== Segment start ==
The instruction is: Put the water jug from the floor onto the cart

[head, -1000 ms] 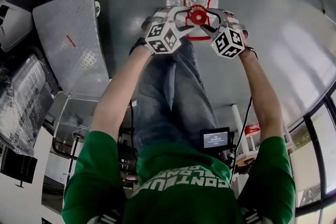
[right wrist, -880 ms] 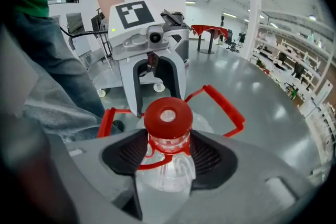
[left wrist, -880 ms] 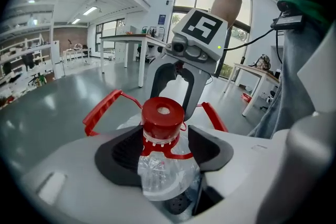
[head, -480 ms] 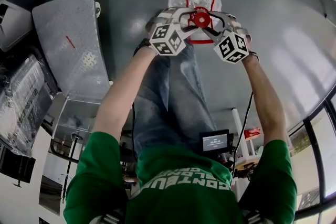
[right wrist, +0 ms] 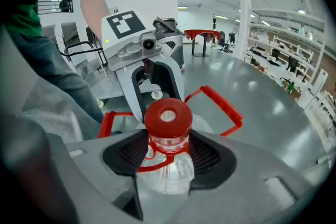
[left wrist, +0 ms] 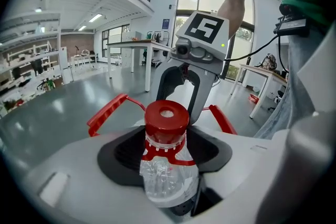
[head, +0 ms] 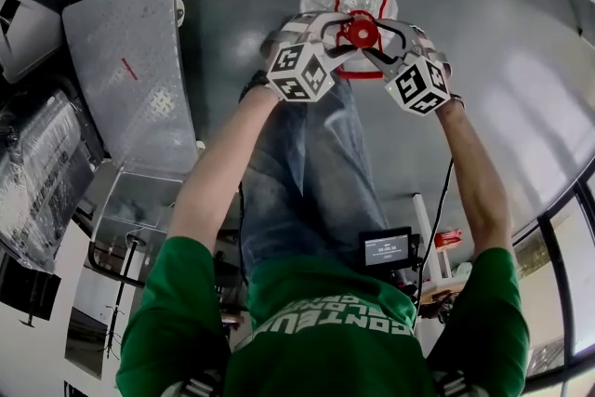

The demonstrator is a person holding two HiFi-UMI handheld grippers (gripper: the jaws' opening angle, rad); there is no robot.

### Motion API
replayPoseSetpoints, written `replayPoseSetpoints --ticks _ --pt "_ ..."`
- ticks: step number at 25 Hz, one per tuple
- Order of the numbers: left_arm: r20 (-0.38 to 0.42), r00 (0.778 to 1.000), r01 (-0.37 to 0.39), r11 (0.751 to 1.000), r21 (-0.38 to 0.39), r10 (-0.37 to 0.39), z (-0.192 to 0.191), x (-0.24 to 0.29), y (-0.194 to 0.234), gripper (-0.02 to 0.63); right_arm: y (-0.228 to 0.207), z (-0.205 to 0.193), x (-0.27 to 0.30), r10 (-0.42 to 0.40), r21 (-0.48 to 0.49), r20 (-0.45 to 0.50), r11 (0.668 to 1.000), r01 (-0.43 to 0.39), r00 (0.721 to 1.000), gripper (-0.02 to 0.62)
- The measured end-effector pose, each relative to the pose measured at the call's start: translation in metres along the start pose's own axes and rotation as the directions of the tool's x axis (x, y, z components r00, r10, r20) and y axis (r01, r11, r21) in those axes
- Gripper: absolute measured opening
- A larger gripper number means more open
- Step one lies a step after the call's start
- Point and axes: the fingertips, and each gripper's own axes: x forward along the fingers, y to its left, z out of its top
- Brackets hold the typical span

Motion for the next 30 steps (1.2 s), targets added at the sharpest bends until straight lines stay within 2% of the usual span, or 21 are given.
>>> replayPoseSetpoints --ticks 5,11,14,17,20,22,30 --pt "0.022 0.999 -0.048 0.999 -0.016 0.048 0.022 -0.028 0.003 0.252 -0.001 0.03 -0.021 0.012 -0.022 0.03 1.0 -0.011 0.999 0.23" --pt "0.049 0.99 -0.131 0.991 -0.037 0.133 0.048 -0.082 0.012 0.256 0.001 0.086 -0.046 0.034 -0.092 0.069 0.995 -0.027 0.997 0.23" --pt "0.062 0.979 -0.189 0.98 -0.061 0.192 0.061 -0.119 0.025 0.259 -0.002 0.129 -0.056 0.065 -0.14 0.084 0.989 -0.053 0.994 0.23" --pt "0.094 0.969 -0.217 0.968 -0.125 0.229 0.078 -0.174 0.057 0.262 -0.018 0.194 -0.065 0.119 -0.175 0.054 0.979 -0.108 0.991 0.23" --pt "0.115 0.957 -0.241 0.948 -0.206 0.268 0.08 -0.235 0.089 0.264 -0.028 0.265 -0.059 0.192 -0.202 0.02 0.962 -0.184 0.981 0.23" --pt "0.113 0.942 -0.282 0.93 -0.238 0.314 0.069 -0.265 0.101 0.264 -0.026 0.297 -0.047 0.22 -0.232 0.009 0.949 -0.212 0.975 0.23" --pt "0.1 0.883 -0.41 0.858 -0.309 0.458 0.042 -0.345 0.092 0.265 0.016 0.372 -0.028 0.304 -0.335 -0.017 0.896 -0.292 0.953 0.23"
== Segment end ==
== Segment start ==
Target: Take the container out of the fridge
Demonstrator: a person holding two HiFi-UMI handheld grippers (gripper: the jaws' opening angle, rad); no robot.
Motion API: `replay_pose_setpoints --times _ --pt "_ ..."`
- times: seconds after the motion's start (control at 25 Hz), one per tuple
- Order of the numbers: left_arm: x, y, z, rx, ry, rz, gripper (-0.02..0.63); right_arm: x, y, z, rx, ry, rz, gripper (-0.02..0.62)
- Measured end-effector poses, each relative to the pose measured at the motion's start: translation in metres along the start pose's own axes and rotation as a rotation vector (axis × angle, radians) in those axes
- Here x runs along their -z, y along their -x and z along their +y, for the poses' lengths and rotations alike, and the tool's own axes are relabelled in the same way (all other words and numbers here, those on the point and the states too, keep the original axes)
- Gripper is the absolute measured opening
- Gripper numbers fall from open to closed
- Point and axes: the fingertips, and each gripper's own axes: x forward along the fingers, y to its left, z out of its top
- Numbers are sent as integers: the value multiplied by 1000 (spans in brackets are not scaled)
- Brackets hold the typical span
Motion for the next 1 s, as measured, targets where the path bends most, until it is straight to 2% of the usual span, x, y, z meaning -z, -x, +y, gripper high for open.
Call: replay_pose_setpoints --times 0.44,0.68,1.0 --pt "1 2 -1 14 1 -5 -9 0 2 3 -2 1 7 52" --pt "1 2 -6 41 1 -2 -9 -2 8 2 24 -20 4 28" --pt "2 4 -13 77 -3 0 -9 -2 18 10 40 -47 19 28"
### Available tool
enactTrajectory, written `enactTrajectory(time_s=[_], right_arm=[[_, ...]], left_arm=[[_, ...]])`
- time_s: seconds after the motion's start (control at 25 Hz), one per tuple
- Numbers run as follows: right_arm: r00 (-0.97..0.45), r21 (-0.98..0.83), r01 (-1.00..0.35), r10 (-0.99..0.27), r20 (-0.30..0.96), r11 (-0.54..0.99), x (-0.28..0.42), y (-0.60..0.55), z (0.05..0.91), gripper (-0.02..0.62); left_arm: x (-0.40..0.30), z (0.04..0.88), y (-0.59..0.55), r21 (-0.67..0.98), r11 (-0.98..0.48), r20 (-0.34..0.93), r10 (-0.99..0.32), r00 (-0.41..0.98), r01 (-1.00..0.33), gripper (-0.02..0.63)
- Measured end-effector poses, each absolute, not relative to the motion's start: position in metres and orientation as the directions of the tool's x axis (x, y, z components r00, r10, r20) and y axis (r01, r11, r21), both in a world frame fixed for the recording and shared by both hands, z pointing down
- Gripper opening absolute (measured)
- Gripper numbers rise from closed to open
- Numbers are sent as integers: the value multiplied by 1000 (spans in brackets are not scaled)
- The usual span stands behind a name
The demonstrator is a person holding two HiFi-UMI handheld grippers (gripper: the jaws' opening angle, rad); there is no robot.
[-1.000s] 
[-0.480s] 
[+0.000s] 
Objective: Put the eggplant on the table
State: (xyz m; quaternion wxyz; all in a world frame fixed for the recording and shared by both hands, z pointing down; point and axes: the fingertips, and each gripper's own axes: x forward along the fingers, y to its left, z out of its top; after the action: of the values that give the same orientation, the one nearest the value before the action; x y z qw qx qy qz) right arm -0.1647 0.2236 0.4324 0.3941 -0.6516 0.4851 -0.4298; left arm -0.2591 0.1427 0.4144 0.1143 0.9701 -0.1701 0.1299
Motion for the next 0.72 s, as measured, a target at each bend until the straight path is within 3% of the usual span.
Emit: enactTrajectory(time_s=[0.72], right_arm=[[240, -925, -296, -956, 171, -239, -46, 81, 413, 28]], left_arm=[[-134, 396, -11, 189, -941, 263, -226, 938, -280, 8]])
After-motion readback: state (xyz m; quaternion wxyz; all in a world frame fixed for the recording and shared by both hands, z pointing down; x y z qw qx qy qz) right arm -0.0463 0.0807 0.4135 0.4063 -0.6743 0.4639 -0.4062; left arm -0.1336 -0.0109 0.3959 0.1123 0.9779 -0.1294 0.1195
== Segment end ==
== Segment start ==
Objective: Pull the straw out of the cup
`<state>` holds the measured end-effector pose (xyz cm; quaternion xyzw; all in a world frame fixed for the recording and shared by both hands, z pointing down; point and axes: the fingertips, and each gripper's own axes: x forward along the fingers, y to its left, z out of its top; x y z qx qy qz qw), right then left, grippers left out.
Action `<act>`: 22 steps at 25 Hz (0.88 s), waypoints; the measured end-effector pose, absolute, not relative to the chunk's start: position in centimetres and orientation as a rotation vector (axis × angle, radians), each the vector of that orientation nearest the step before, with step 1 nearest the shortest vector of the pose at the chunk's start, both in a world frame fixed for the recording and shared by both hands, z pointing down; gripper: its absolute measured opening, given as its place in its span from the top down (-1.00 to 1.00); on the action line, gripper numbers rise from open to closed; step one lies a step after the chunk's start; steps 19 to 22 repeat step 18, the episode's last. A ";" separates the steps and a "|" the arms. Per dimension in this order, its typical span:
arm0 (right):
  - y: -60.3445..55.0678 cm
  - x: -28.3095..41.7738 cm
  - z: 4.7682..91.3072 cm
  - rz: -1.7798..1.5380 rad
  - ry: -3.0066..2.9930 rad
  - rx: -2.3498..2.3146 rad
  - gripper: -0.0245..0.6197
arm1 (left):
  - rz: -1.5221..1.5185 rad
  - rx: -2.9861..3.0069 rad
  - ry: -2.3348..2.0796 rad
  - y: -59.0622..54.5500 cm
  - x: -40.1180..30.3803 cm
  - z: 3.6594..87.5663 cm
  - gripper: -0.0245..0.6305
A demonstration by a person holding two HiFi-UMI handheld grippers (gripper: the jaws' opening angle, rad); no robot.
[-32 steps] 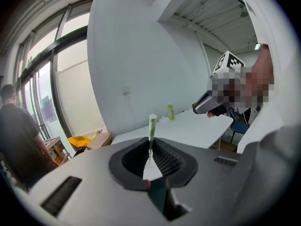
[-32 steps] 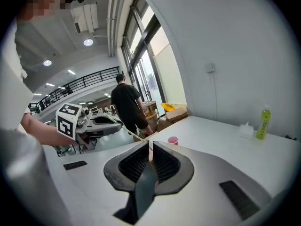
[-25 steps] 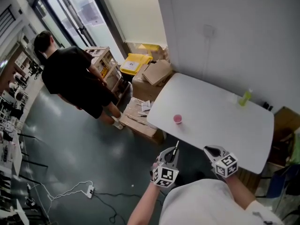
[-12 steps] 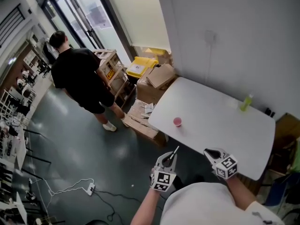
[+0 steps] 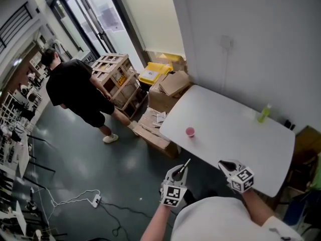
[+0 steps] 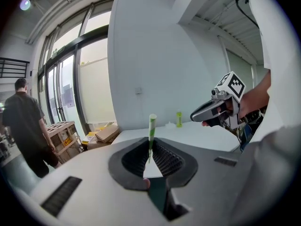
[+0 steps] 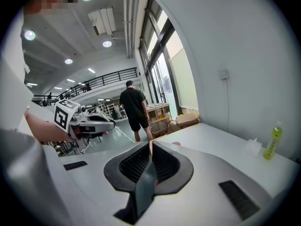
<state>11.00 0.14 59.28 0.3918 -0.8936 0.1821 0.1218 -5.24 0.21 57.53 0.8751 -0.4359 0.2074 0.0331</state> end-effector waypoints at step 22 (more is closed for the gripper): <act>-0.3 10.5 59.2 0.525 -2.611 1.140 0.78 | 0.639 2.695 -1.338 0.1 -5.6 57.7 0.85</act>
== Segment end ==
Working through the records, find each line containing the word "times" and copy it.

Solution to this problem:
Motion API: `replay_pose_setpoints --times _ --pt "_ ..."`
- times: seconds after the motion's start (control at 25 Hz), one per tuple
Call: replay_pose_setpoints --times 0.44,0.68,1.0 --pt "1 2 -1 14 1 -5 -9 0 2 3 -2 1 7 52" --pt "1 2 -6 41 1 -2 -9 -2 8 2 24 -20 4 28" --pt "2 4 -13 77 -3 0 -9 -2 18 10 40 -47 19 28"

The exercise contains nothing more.